Life with the Eternal One is always abundant life--it is always the life we were meant to have and the fullest that life can possibly be, no matter what the other circumstances of our lives.

But the way to this abundant life is not what I would expect.  It's not seeking after safety and security and comfort.  It's seeking the kingdom first.   And it's not seeking the kingdom only when it's convenient for me, it's seeking the kingdom though it costs me everything.  Jesus called us to death, just as he died.  He said,  "Whoever wants to be my disciple must deny themselves and take up their cross and follow me.  For whoever wants to save their life will lose it, but whoever loses their life for me and for the gospel will save it."  Mark 8:34-35.

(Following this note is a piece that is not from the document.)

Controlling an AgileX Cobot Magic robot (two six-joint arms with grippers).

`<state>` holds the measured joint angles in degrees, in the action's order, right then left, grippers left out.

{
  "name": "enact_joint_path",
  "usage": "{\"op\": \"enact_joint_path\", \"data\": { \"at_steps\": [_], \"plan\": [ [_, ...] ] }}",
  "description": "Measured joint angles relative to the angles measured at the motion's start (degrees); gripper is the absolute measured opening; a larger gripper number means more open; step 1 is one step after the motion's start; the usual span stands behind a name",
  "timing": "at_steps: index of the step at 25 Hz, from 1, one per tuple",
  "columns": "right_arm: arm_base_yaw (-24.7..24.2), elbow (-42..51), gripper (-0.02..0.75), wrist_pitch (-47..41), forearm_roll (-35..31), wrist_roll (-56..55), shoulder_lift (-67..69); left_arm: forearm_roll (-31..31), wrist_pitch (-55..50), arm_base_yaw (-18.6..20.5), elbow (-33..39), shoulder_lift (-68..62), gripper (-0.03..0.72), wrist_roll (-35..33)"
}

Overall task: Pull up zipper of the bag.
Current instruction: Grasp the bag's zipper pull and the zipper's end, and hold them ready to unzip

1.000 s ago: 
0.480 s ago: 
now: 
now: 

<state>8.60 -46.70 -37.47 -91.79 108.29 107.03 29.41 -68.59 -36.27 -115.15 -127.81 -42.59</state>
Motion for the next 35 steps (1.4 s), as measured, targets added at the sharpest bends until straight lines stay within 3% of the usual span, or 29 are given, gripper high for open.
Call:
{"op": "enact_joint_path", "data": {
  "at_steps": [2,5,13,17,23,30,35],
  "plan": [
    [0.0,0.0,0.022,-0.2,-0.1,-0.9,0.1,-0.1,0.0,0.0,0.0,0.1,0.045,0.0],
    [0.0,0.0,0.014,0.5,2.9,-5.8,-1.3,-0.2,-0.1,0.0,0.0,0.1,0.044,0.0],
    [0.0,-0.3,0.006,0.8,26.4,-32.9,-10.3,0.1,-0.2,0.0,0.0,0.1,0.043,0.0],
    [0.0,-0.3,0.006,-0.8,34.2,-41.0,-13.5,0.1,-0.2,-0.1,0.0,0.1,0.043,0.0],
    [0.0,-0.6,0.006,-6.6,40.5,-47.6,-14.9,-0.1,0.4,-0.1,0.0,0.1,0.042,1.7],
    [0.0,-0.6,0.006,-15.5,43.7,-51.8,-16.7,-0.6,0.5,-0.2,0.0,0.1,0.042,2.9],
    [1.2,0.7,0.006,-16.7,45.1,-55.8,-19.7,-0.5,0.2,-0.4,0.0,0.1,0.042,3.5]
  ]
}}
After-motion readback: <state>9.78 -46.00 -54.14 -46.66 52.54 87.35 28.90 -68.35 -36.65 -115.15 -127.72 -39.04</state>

As I've pondered this juxtaposition of abundant life and self-death this week, I've been amazed at how a change in my thinking about suffering affects my feelings about it.  As I've meditated on Paul's statements in Philippians 4 about being content in all circumstances, I think this is the secret that he mentions.  Abundant life is life with God.  Period.  No circumstance, pain, or suffering can take his presence away.  And his presence and communion is what makes life abundant.  A living, growing relationship with the Eternal One is the goal and the reward of life surrendered to Jesus.  Whether I have money or power or family or friends, I know that I belong to God and he is walking with me.  This is abundant life.


Monday, April 1, 2013

The God Who Sees Me

Hagar was an Egyptian slave.  Her owner, Sarai, struggled with infertility, and as was the custom in that place at that time, Sarai offered her slave to her husband to bear her children.  The children would be treated as Sarai's even though she did not bear them.

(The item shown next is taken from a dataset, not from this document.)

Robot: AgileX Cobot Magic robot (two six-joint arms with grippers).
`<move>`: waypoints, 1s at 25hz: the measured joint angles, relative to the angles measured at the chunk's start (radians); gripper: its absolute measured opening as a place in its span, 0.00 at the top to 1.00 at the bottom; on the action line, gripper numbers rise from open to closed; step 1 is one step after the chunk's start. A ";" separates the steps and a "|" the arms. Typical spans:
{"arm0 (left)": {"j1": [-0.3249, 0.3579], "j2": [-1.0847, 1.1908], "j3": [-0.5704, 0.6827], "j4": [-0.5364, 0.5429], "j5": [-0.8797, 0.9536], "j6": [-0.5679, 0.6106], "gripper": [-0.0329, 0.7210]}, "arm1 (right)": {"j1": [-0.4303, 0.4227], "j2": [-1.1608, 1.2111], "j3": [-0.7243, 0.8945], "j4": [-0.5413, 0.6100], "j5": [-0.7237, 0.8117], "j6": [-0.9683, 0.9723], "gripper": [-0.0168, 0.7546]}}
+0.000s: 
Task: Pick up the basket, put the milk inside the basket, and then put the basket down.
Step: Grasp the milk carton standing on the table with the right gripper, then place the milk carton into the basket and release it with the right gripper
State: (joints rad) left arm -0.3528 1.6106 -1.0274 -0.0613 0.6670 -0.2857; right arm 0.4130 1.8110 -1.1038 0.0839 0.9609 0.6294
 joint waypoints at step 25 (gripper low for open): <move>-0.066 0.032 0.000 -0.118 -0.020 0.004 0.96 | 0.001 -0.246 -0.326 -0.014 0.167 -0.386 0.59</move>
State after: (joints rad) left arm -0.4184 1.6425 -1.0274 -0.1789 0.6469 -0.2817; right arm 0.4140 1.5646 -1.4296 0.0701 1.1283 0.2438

When Hagar got pregnant, there was a not-so-subtle shift in power.  Now Hagar had something over her owner, and she started to look down on Sarai.  Sarai immediately fought to preserve her power over Hagar by complaining to Abram about Hagar's behavior and abusing her.  So Hagar ran away.

She ran to the desert, found a spring of water, and sat down.  What must she have been thinking and feeling in that moment?  The injustice of her life must have left a bitter taste in her mouth.  She'd run this far, but where was she to go next, as a runaway slave?  How would she care for herself and her baby?

It was there that an angel of the Lord found her and blessed her and promised that she would have a son because God heard her misery.  And she named God the God Who Sees Me.

Human suffering can be so isolating, particularly in a culture so bent on comfort that any mention of a hurt is met with attempts to problem solve or an immediate aversion to further conversation.  No one wants to reflect on suffering or to think it might happen to them.  It's a rare person who can simply sit with one who is suffering and empathize.  So those who are suffering are often left without community to walk with them through it.  We often feel alone and forgotten. 

Leaving aside for a moment the questions of why (like why does God allow suffering at all, or why did he provide relief for Hagar but not for me [my friend, my relative]?),  I find great comfort in this story.  It says something about the character of God, the infinite God who at this time was focused mostly on a guy named Abram to achieve his redemptive purpose for the entire world.  Still, he saw and cared for an Egyptian slave in the midst of her mistreatment.  He saw and ministered to her at a personal level.  Although he didn't fix her situation, indeed, he sent her back to the place she would be mistreated and told her that her son would have a hard time with his siblings, he demonstrated that he was with her even in that difficult place.

God is still the same today.  Even though there are all kinds of human calamities.  Even where there are millions of people suffering at any given time.  Even while God still has a redemptive purpose that is bigger than any one person.  When there is nothing else to hold on to, God is still the God Who Sees Me.